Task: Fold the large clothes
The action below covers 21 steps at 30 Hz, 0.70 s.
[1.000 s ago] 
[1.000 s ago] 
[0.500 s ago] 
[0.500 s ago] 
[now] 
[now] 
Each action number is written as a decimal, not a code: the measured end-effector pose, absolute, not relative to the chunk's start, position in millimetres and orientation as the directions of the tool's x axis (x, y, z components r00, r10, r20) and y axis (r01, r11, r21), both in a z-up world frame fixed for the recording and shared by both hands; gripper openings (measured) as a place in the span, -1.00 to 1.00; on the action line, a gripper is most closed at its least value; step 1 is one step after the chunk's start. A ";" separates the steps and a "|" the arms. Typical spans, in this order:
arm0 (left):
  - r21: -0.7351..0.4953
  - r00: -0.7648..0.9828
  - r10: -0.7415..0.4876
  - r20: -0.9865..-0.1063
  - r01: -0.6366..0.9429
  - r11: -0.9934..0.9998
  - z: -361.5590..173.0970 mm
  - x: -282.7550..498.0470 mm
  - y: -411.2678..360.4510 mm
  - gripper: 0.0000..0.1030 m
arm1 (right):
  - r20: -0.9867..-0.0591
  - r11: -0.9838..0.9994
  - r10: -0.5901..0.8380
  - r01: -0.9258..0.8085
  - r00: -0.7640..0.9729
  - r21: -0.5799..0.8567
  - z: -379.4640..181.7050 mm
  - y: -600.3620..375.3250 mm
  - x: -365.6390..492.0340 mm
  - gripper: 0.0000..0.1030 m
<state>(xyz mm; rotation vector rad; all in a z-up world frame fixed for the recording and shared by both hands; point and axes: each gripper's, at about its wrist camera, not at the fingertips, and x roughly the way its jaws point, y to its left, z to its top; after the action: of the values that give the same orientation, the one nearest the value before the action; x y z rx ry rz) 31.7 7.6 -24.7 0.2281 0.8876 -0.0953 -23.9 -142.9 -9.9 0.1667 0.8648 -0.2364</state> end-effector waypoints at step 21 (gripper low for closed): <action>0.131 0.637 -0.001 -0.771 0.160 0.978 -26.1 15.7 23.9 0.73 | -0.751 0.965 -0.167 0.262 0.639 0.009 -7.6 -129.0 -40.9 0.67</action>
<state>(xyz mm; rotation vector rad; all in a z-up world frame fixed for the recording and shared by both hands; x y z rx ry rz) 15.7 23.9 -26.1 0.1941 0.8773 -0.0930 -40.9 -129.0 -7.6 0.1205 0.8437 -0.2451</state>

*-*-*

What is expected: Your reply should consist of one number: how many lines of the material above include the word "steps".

Answer for this exercise: 2